Thin filament assembly beginning at the formation of the Z-disc. The formation of the Z-disc begins once ZASP is recruited to the sarcolemma via proteins of the protocostameres (A). ZASP localization draws actinin, the actinin chaperone, NRAP, and filamin C to the protocostameres (A). Actinin and filamin C organization allows for nebulin/nebulette and titin incorporation into the premature Z-disc (B). KLHL40 and KLHL41 factors stabilize nebulin as it is incorporated into the Z-disc and prevent nebulin aggregation (B). Bag3 localizes CapZ to the Z-disc at approximately the same time as DAAM1/2 appears in the Z-disc (C). Actin chaperones prefoldin and TRiC localize to the Z-disc after DAAM1/2 and Bag3. Prefoldin targets nascent actin to TRiC for folding into its final conformation.
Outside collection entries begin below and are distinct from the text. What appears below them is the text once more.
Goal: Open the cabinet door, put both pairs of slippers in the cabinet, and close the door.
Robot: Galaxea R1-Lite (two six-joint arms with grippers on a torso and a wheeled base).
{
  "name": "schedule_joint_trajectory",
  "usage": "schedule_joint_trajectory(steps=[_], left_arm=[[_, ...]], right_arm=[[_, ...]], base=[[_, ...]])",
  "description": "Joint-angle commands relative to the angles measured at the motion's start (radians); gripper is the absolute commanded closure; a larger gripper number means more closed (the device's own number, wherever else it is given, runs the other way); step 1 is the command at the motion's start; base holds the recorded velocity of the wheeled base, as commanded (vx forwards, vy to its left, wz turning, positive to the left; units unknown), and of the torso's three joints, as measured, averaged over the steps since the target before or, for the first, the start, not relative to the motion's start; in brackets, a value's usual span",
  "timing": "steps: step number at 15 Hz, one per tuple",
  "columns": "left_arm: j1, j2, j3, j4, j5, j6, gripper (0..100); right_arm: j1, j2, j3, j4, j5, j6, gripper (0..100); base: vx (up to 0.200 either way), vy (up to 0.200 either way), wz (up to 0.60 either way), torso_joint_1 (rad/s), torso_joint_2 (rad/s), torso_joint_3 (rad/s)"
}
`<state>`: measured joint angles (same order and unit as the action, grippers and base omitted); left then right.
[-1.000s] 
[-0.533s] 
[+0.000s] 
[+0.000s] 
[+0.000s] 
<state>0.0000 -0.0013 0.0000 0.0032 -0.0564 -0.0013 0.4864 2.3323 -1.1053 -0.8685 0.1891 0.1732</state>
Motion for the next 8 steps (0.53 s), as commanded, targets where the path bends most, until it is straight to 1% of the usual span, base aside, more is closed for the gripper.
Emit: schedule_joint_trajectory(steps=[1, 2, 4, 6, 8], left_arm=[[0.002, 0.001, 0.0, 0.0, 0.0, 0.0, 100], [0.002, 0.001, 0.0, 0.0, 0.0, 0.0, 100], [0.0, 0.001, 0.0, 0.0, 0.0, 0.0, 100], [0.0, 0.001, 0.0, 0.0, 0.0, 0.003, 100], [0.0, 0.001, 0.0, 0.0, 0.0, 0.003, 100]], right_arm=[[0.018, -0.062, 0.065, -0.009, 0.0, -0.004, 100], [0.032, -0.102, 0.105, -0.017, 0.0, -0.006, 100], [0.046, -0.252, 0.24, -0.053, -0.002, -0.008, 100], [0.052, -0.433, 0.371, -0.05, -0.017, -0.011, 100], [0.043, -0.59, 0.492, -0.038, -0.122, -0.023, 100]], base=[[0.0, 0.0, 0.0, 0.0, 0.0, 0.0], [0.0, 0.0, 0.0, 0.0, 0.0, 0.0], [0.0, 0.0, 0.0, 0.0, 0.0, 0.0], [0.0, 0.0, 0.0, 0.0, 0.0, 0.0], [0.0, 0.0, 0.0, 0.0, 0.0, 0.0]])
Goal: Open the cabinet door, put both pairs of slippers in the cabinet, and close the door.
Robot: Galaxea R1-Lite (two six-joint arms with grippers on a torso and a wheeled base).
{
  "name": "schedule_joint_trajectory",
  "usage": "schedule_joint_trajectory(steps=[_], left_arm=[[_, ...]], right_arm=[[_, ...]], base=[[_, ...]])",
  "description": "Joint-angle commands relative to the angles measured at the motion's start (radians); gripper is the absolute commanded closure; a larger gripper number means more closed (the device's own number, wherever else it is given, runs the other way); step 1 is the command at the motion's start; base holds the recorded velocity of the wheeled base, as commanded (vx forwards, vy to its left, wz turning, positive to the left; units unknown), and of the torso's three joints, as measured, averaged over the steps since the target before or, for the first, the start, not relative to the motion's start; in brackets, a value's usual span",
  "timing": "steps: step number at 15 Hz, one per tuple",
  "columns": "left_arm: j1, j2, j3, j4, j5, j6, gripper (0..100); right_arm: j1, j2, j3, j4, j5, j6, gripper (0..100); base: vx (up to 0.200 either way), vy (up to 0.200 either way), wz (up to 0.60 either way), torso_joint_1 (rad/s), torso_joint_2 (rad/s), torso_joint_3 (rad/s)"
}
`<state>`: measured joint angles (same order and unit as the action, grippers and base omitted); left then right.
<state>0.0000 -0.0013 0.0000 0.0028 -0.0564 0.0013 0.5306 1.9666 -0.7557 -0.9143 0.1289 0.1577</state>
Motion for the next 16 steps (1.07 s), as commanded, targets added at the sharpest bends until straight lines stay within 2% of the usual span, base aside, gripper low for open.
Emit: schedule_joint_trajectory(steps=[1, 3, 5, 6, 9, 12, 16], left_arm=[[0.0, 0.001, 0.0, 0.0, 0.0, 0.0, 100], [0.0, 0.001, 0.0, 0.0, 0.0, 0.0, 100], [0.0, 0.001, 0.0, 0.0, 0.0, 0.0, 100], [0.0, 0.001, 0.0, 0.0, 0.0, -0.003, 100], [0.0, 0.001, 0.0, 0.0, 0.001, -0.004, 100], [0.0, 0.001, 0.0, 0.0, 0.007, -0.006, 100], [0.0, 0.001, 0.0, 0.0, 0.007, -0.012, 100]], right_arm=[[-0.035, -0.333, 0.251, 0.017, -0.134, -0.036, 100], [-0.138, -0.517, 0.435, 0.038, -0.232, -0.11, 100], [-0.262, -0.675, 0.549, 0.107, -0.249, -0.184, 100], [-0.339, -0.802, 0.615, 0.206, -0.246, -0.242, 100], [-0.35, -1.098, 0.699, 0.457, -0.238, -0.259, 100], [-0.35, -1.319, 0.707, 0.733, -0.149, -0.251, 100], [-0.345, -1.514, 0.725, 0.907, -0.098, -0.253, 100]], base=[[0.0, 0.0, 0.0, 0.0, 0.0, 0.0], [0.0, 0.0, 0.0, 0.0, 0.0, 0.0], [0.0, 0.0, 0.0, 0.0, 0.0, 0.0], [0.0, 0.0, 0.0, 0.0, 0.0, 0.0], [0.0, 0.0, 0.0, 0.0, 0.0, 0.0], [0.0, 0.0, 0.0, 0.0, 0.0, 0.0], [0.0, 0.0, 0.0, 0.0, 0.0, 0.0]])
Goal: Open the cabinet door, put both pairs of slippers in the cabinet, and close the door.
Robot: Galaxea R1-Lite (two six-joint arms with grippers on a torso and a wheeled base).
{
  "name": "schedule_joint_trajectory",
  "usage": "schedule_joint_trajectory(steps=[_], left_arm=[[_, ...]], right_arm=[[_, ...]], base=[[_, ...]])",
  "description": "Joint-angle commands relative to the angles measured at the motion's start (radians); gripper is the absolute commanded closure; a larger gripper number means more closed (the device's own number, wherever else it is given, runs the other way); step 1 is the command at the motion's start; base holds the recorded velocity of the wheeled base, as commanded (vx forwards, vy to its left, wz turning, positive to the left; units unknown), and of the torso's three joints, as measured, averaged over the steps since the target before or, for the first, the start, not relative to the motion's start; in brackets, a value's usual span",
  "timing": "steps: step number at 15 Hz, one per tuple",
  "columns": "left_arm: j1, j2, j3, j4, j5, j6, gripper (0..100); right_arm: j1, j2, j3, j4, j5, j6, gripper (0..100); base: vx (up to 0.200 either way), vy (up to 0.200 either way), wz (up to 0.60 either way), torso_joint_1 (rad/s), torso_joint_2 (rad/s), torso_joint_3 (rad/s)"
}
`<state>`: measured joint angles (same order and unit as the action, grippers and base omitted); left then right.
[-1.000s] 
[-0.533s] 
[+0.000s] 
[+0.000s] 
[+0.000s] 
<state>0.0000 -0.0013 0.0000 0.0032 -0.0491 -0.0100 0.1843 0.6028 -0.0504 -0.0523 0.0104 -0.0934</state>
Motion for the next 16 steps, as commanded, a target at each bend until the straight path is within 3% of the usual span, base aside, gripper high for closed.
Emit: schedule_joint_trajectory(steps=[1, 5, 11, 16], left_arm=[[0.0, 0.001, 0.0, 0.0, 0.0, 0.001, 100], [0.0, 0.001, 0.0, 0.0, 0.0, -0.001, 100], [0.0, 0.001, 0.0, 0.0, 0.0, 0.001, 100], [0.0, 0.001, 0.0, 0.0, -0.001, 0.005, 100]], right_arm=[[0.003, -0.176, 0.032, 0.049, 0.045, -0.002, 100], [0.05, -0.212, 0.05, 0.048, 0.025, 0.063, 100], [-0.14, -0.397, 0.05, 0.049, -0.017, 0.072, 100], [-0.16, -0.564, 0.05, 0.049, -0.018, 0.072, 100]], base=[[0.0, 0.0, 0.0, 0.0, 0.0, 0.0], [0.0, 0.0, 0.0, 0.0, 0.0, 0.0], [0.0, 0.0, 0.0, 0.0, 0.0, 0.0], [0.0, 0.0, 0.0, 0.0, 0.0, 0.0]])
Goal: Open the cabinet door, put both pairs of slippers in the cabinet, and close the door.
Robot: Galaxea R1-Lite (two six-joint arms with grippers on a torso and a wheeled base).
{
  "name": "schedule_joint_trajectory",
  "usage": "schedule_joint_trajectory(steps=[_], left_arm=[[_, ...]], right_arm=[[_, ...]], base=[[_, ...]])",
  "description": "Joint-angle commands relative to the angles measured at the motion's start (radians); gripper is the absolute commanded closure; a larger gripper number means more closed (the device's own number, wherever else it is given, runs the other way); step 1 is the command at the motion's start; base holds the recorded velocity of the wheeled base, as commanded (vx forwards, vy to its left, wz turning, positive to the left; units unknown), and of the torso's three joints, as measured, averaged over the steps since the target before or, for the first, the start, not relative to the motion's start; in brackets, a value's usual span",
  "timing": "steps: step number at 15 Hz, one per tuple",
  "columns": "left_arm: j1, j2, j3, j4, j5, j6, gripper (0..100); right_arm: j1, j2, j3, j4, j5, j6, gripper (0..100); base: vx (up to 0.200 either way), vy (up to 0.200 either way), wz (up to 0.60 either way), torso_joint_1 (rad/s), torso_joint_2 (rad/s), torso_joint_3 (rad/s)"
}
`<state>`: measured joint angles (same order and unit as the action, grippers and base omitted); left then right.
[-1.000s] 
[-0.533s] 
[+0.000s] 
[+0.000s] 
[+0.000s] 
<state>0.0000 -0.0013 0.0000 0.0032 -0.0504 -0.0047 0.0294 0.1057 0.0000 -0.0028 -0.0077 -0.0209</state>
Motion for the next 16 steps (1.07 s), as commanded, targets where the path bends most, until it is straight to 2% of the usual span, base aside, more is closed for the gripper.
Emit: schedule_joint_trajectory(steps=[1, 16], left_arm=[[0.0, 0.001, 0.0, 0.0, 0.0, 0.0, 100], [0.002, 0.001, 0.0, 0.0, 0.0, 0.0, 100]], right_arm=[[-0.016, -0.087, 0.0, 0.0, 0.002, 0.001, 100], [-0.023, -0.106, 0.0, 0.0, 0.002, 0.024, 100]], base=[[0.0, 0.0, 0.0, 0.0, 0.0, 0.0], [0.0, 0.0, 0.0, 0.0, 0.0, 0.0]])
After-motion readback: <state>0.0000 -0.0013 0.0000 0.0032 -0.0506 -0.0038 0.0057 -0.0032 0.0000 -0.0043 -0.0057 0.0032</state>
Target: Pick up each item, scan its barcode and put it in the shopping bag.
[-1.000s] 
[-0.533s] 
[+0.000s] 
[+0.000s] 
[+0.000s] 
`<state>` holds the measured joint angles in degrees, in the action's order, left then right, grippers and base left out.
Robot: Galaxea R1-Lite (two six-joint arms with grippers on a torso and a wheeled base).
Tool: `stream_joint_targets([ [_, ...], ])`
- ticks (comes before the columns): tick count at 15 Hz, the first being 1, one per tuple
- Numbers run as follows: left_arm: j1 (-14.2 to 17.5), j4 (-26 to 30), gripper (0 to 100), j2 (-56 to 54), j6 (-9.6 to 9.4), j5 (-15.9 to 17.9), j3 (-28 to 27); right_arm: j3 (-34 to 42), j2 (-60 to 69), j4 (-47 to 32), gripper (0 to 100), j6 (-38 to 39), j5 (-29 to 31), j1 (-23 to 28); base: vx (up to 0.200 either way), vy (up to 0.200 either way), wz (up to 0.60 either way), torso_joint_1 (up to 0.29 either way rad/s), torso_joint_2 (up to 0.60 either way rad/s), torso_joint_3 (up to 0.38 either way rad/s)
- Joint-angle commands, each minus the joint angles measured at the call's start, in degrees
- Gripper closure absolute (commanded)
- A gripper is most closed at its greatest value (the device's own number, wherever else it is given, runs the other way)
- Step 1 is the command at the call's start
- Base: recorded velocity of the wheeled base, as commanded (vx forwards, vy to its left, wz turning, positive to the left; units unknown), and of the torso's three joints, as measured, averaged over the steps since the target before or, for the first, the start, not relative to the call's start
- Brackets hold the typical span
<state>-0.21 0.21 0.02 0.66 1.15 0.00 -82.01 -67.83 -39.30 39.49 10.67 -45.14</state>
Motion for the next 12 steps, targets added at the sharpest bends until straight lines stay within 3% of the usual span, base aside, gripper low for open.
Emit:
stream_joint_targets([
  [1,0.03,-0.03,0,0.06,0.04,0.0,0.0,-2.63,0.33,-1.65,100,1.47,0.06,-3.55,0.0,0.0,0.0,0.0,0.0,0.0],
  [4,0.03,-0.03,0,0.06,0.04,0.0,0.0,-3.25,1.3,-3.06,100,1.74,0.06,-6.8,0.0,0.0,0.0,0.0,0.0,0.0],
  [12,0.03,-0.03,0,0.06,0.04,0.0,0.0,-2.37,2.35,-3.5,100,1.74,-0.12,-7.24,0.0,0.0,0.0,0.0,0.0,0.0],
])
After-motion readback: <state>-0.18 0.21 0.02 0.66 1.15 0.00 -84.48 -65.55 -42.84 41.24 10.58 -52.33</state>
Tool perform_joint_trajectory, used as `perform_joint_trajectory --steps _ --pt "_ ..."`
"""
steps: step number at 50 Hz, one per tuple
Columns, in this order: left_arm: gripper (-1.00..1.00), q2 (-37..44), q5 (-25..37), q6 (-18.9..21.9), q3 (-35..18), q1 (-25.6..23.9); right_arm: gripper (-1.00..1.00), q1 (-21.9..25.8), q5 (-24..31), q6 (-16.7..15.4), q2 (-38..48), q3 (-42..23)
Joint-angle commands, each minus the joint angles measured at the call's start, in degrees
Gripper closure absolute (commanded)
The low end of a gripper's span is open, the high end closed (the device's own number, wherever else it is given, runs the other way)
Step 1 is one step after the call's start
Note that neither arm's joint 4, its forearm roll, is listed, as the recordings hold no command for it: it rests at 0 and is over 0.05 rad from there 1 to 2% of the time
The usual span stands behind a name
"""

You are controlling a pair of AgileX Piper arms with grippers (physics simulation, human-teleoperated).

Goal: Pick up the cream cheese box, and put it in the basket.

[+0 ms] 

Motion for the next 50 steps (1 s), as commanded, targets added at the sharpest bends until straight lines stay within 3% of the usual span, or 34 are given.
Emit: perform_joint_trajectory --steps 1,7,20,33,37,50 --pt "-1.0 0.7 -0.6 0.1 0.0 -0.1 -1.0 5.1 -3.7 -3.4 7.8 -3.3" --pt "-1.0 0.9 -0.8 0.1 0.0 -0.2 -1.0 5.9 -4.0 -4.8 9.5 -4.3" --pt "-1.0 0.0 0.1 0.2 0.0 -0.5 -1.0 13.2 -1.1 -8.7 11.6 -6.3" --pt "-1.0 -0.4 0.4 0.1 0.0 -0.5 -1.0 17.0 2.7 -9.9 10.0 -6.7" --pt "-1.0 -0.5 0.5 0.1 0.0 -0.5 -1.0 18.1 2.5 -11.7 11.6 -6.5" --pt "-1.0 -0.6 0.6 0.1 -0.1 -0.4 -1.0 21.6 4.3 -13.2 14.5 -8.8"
TRiC transfers folded G-actin to Bag3, which provides actin monomers for filament formation by formin proteins (D). HSPB7 arrives at the developing thin filaments around this time to regulate the speed of actin polymerization. Troponin localizes to the I-band by an unknown mechanism (E), before tropomyosin, which is also incorporated by an unknown method (F). Leiomodin is recruited to polymerizing actin thin filaments (F) and functions to both stabilize the growing filament but also prevent tropomodulin capping that stops actin polymerization (G). Once thin filaments reach their mature length, leiomodin no longer competes with tropomodulin and the thin filaments are capped by tropomodulin possibly following phosphorylation by PKCα (G,H). Dashed lines indicate unknown or hypothesized mechanisms/proteins.